• ASSIGNMENT:
Whatever appears in the records apart from pictures must be reproduced exactly.

Source data:
Start of Block

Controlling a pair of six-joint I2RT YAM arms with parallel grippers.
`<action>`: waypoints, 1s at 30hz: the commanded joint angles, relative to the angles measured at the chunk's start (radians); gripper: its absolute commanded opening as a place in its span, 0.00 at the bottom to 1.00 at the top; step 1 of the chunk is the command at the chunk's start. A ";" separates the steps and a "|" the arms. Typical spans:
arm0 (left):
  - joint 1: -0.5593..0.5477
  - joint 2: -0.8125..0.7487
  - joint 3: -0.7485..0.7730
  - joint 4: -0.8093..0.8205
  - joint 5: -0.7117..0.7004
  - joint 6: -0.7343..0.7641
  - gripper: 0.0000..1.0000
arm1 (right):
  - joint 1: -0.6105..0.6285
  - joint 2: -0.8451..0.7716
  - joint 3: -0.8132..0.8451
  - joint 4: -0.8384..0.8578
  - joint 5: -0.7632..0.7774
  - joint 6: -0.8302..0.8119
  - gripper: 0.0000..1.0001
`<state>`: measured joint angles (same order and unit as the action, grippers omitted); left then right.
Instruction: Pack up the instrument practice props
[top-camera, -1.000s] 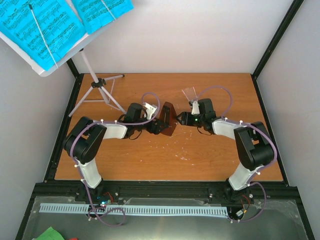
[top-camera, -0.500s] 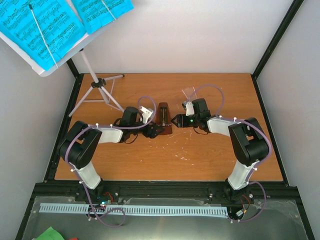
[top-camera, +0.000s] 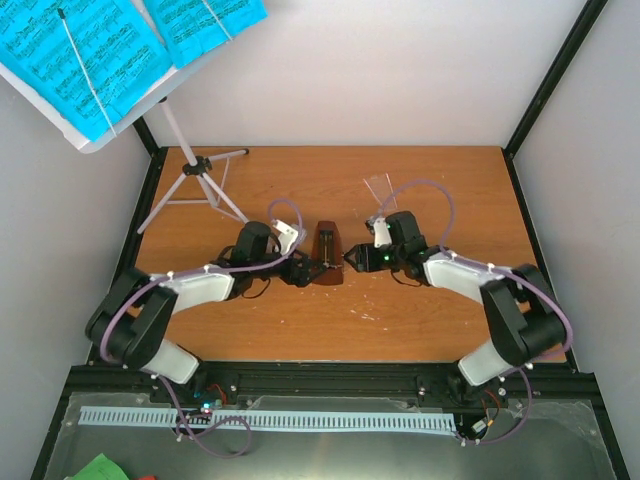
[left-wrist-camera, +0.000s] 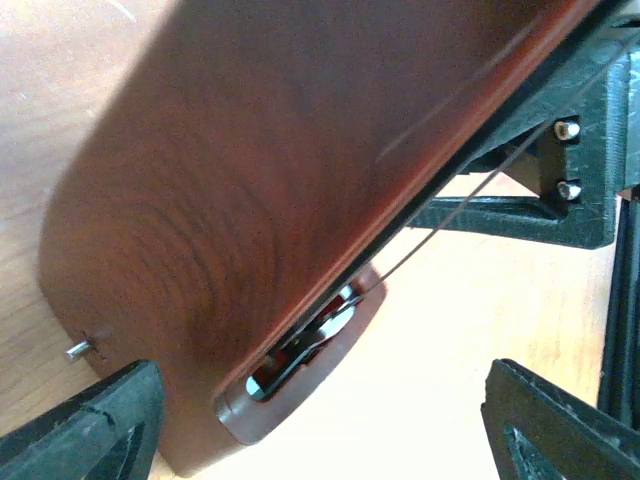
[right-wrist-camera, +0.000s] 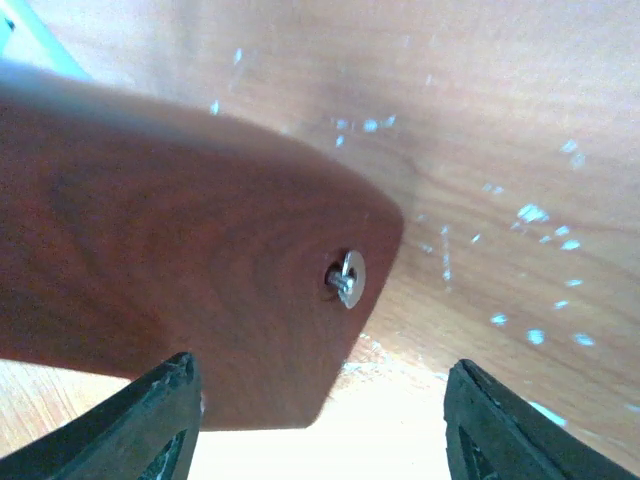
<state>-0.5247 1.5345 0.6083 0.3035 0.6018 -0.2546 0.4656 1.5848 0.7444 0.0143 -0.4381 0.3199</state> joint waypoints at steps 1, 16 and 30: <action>-0.010 -0.147 0.058 -0.142 -0.124 -0.074 0.90 | -0.037 -0.139 0.032 -0.089 0.135 0.003 0.66; 0.228 -0.483 0.332 -0.540 -0.196 0.032 1.00 | -0.325 0.187 0.454 -0.334 0.229 -0.122 0.65; 0.229 -0.583 0.228 -0.471 -0.493 0.243 0.99 | -0.331 0.597 0.901 -0.540 0.295 -0.299 0.52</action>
<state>-0.3008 0.9508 0.8463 -0.1802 0.1520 -0.0669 0.1375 2.1323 1.5784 -0.4484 -0.1677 0.0784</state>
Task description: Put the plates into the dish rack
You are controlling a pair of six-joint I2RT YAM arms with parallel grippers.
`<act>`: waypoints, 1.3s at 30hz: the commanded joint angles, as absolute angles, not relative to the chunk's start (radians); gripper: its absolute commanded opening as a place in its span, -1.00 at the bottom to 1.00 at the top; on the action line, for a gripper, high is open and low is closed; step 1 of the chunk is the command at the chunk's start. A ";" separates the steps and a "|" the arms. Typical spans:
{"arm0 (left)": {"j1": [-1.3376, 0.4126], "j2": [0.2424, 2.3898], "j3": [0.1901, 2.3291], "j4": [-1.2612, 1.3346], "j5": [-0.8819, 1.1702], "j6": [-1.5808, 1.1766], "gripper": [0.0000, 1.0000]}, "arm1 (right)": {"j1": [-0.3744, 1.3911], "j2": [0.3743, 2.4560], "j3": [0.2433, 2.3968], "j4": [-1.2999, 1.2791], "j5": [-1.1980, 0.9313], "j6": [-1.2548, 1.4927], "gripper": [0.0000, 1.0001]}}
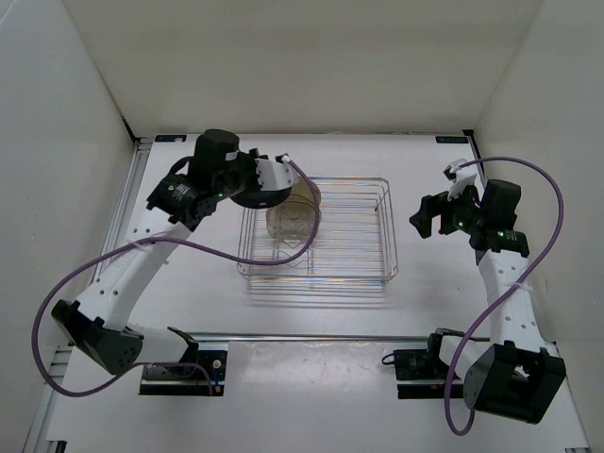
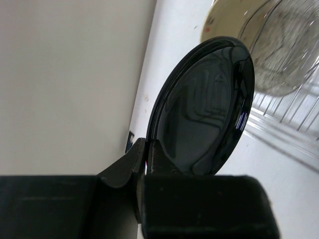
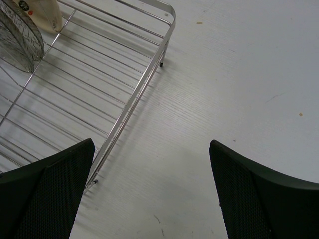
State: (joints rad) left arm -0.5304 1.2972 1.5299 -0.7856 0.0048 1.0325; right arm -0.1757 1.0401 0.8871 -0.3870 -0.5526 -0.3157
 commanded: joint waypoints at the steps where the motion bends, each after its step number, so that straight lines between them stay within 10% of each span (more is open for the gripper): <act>1: -0.593 1.330 1.586 -0.738 -0.023 1.003 -0.79 | -0.179 1.040 0.927 -0.370 -0.555 -0.313 0.98; 39: -0.767 1.451 1.404 -0.531 -0.051 1.019 -0.79 | -0.198 1.042 0.865 -0.339 -0.574 -0.313 0.98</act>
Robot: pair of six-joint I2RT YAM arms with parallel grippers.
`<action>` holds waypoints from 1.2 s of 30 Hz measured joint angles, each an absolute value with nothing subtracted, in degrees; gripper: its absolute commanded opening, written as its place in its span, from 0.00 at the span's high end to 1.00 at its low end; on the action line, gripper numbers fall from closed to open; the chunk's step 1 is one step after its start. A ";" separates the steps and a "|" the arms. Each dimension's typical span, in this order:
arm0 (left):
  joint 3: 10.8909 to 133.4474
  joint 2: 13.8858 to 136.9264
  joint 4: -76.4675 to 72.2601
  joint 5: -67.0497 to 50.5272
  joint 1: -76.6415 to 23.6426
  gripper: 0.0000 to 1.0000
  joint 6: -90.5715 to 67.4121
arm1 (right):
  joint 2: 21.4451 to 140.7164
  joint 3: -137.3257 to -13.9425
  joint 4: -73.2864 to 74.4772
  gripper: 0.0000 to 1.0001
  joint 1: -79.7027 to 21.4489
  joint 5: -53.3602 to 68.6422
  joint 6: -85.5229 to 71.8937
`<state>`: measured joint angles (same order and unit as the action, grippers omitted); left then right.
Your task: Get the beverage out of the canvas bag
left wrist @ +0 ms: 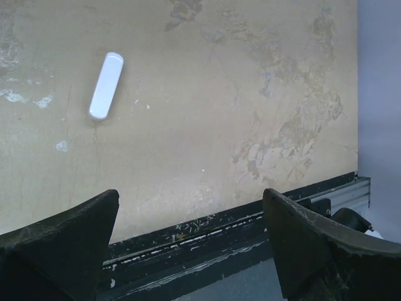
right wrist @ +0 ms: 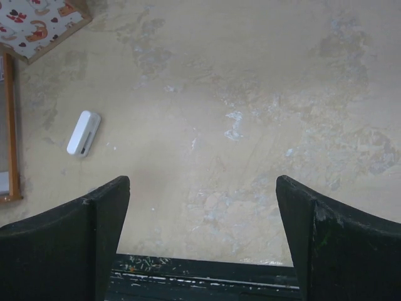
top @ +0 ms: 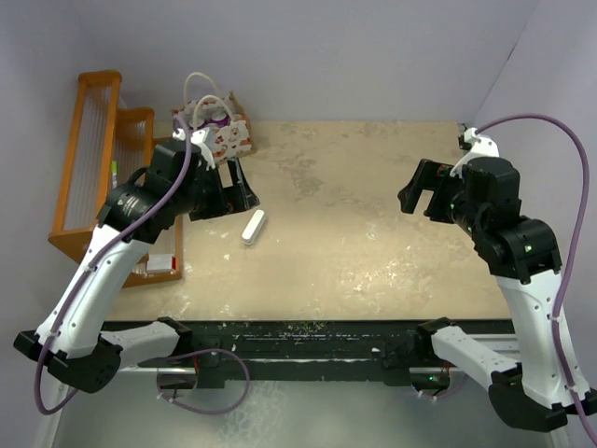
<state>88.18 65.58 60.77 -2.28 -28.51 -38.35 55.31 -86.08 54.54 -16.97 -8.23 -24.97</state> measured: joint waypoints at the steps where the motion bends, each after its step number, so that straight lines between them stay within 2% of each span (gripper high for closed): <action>1: 88.18 66.35 60.60 -2.22 -28.51 0.01 -38.59 | 55.31 -86.41 54.59 0.00 -16.97 -8.45 -24.71; 12: 84.99 70.28 55.07 2.50 -26.81 0.01 -45.04 | 55.24 -85.01 49.58 0.00 -16.97 -7.84 -23.18; 21: 84.86 73.63 49.19 3.44 -17.30 0.01 -49.43 | 47.57 -78.26 40.42 0.00 -16.97 -6.57 -21.04; 36: 100.51 92.20 41.04 9.69 -6.79 0.01 -52.99 | 58.46 -80.31 41.80 0.00 -16.97 -7.38 -19.09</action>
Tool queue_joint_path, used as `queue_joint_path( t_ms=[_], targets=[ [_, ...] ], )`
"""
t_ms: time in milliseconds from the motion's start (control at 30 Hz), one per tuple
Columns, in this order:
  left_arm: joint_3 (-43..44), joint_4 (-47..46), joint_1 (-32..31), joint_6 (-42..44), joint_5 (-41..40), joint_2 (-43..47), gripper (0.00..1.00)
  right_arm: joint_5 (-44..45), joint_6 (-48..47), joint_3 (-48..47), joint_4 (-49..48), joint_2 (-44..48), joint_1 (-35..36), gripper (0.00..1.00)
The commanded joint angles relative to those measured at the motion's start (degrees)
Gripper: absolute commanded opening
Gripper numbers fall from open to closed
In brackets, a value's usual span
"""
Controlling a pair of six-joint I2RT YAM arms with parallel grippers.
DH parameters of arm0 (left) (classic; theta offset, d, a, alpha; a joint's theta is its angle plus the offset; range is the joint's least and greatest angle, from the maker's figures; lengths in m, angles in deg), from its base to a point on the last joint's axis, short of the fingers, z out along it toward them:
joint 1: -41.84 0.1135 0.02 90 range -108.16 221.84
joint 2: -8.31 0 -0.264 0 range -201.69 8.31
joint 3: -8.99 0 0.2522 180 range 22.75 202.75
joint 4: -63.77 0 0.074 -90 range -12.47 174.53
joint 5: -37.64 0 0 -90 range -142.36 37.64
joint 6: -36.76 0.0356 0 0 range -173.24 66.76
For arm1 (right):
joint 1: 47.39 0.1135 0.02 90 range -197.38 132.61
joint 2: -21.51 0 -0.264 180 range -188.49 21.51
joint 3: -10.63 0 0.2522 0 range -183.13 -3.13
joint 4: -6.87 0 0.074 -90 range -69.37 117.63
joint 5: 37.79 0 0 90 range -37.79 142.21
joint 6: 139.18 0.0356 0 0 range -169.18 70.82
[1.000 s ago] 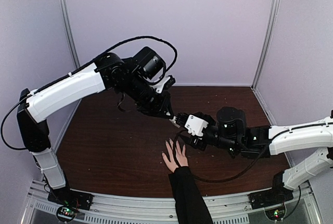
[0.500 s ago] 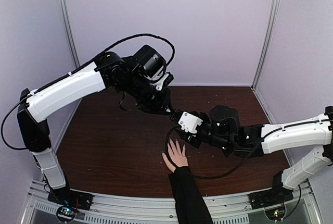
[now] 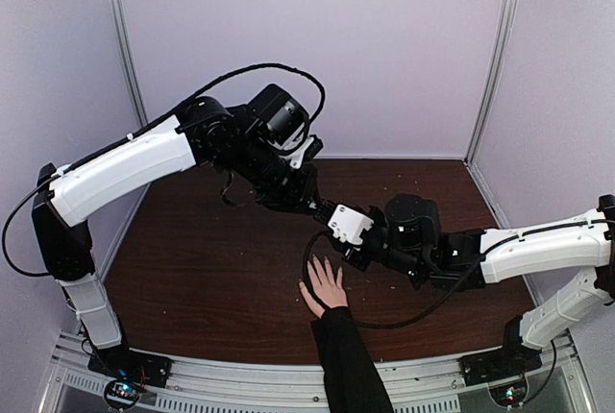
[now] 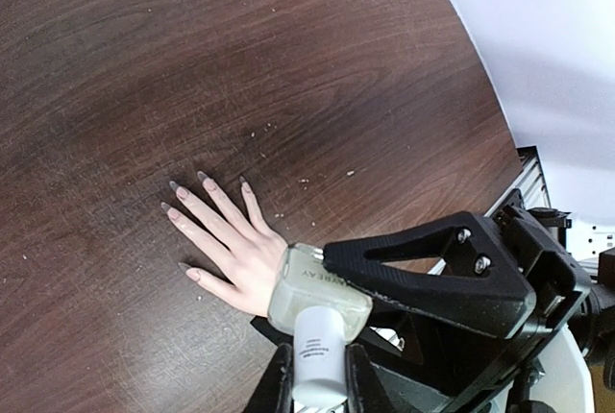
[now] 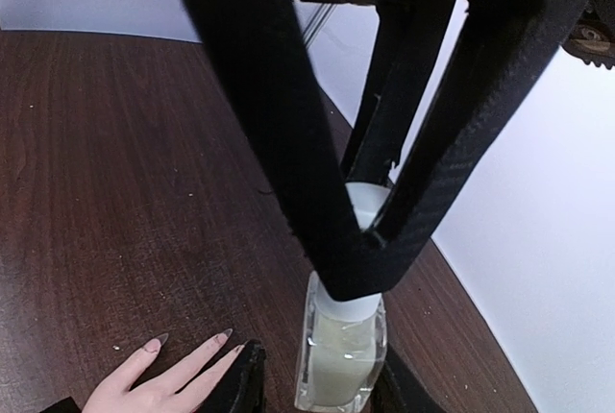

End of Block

• EXERCISE SOLUTION:
Controlling a pair of six-joint I2RT YAM arms with parallel grippers.
`<action>`: waypoints, 1s at 30hz: the commanded joint angles, relative to the angles measured at the chunk's start (radians); gripper: its absolute commanded opening as a place in its span, 0.00 at the bottom to 1.00 at the top; step 1 of the chunk is the command at the chunk's start. A ";" separates the steps and a "|" the arms. Typical spans:
arm0 (left):
  - joint 1: -0.5593..0.5477
  - joint 2: -0.8125..0.7487
  - joint 3: -0.7485..0.7730
  - joint 4: -0.8093..0.8205
  - joint 5: -0.7117..0.7004
  - joint 6: -0.7343..0.7641
  - gripper: 0.0000..1.0000
arm1 (right):
  - joint 1: -0.6105..0.6285
  - joint 2: -0.8451..0.7716
  - joint 3: -0.8132..0.8451
  - joint 4: -0.8384..0.8578
  - joint 5: -0.7632..0.7774
  - joint 6: -0.8302..0.8119
  - gripper: 0.0000..1.0001
`<state>`: measured joint angles (same order and unit as the action, grippers omitted); left then right.
Instruction: Pack up the instrument practice props
[top-camera, -1.000s] 
[top-camera, -0.500s] 
[top-camera, +0.000s] 
[left-wrist-camera, +0.000s] 
[right-wrist-camera, +0.000s] 
<state>-0.5247 1.5345 0.6083 0.3035 0.6018 -0.2546 0.4656 1.5848 0.7444 0.0143 -0.4381 0.3199</state> joint waypoints at steps 1, 16 and 30: <action>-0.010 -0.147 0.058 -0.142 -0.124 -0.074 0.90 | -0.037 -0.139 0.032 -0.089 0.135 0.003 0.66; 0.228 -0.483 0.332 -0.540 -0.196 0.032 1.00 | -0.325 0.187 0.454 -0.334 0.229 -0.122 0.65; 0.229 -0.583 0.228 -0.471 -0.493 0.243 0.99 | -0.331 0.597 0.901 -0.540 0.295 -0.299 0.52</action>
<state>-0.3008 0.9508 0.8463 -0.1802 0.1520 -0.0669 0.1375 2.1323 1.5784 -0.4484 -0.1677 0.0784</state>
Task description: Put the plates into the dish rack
You are controlling a pair of six-joint I2RT YAM arms with parallel grippers.
`<act>`: waypoints, 1.3s at 30hz: the commanded joint angles, as absolute angles, not relative to the chunk's start (radians); gripper: its absolute commanded opening as a place in its span, -1.00 at the bottom to 1.00 at the top; on the action line, for a gripper, high is open and low is closed; step 1 of the chunk is the command at the chunk's start. A ";" separates the steps and a "|" the arms. Typical spans:
{"arm0 (left)": {"j1": [-1.3376, 0.4126], "j2": [0.2424, 2.3898], "j3": [0.1901, 2.3291], "j4": [-1.2612, 1.3346], "j5": [-0.8819, 1.1702], "j6": [-1.5808, 1.1766], "gripper": [0.0000, 1.0000]}, "arm1 (right)": {"j1": [-0.3744, 1.3911], "j2": [0.3743, 2.4560], "j3": [0.2433, 2.3968], "j4": [-1.2999, 1.2791], "j5": [-1.1980, 0.9313], "j6": [-1.2548, 1.4927], "gripper": [0.0000, 1.0001]}}
State: (joints rad) left arm -0.5304 1.2972 1.5299 -0.7856 0.0048 1.0325; right arm -0.1757 1.0401 0.8871 -0.3870 -0.5526 -0.3157
 commanded: joint waypoints at the steps where the motion bends, each after its step number, so that straight lines between them stay within 10% of each span (more is open for the gripper): <act>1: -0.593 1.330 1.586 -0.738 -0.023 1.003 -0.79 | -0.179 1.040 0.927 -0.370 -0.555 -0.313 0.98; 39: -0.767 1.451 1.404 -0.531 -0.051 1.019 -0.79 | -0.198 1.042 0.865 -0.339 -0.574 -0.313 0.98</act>
Robot: pair of six-joint I2RT YAM arms with parallel grippers.
`<action>` holds waypoints from 1.2 s of 30 Hz measured joint angles, each an absolute value with nothing subtracted, in degrees; gripper: its absolute commanded opening, written as its place in its span, from 0.00 at the span's high end to 1.00 at its low end; on the action line, gripper numbers fall from closed to open; the chunk's step 1 is one step after its start. A ";" separates the steps and a "|" the arms. Each dimension's typical span, in this order:
arm0 (left):
  joint 3: 10.8909 to 133.4474
  joint 2: 13.8858 to 136.9264
  joint 4: -76.4675 to 72.2601
  joint 5: -67.0497 to 50.5272
  joint 1: -76.6415 to 23.6426
  gripper: 0.0000 to 1.0000
  joint 6: -90.5715 to 67.4121
arm1 (right):
  joint 2: 21.4451 to 140.7164
  joint 3: -137.3257 to -13.9425
  joint 4: -73.2864 to 74.4772
  gripper: 0.0000 to 1.0001
  joint 1: -79.7027 to 21.4489
  joint 5: -53.3602 to 68.6422
  joint 6: -85.5229 to 71.8937
`<state>`: measured joint angles (same order and unit as the action, grippers omitted); left then right.
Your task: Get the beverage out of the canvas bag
left wrist @ +0 ms: 
right wrist @ +0 ms: 
top @ +0 ms: 
<state>88.18 65.58 60.77 -2.28 -28.51 -38.35 55.31 -86.08 54.54 -16.97 -8.23 -24.97</state> measured: joint waypoints at the steps where the motion bends, each after its step number, so that straight lines between them stay within 2% of each span (gripper high for closed): <action>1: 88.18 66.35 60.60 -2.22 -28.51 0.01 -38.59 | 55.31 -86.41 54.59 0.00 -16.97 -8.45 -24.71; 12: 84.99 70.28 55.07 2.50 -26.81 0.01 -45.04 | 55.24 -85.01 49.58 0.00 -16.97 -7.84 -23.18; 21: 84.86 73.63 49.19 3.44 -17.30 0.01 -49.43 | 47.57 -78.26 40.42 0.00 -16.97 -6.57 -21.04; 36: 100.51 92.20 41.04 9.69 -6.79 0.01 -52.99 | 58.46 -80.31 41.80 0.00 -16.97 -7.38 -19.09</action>
Tool queue_joint_path, used as `queue_joint_path( t_ms=[_], targets=[ [_, ...] ], )`
"""
t_ms: time in milliseconds from the motion's start (control at 30 Hz), one per tuple
Columns, in this order:
  left_arm: joint_3 (-43..44), joint_4 (-47..46), joint_1 (-32..31), joint_6 (-42..44), joint_5 (-41..40), joint_2 (-43..47), gripper (0.00..1.00)
  right_arm: joint_5 (-44..45), joint_6 (-48..47), joint_3 (-48..47), joint_4 (-49..48), joint_2 (-44..48), joint_1 (-35..36), gripper (0.00..1.00)
The commanded joint angles relative to those measured at the motion's start (degrees)
Gripper: absolute commanded opening
Gripper numbers fall from open to closed
In brackets, a value's usual span
"""
Controlling a pair of six-joint I2RT YAM arms with parallel grippers.
DH parameters of arm0 (left) (classic; theta offset, d, a, alpha; a joint's theta is its angle plus the offset; range is the joint's least and greatest angle, from the maker's figures; lengths in m, angles in deg), from its base to a point on the last joint's axis, short of the fingers, z out along it toward them:
joint 1: -41.84 0.1135 0.02 90 range -108.16 221.84
joint 2: -8.31 0 -0.264 0 range -201.69 8.31
joint 3: -8.99 0 0.2522 180 range 22.75 202.75
joint 4: -63.77 0 0.074 -90 range -12.47 174.53
joint 5: -37.64 0 0 -90 range -142.36 37.64
joint 6: -36.76 0.0356 0 0 range -173.24 66.76
For arm1 (right):
joint 1: 47.39 0.1135 0.02 90 range -197.38 132.61
joint 2: -21.51 0 -0.264 180 range -188.49 21.51
joint 3: -10.63 0 0.2522 0 range -183.13 -3.13
joint 4: -6.87 0 0.074 -90 range -69.37 117.63
joint 5: 37.79 0 0 90 range -37.79 142.21
joint 6: 139.18 0.0356 0 0 range -169.18 70.82
[1.000 s ago] 
[0.500 s ago] 
[now] 
[now] 
[now] 

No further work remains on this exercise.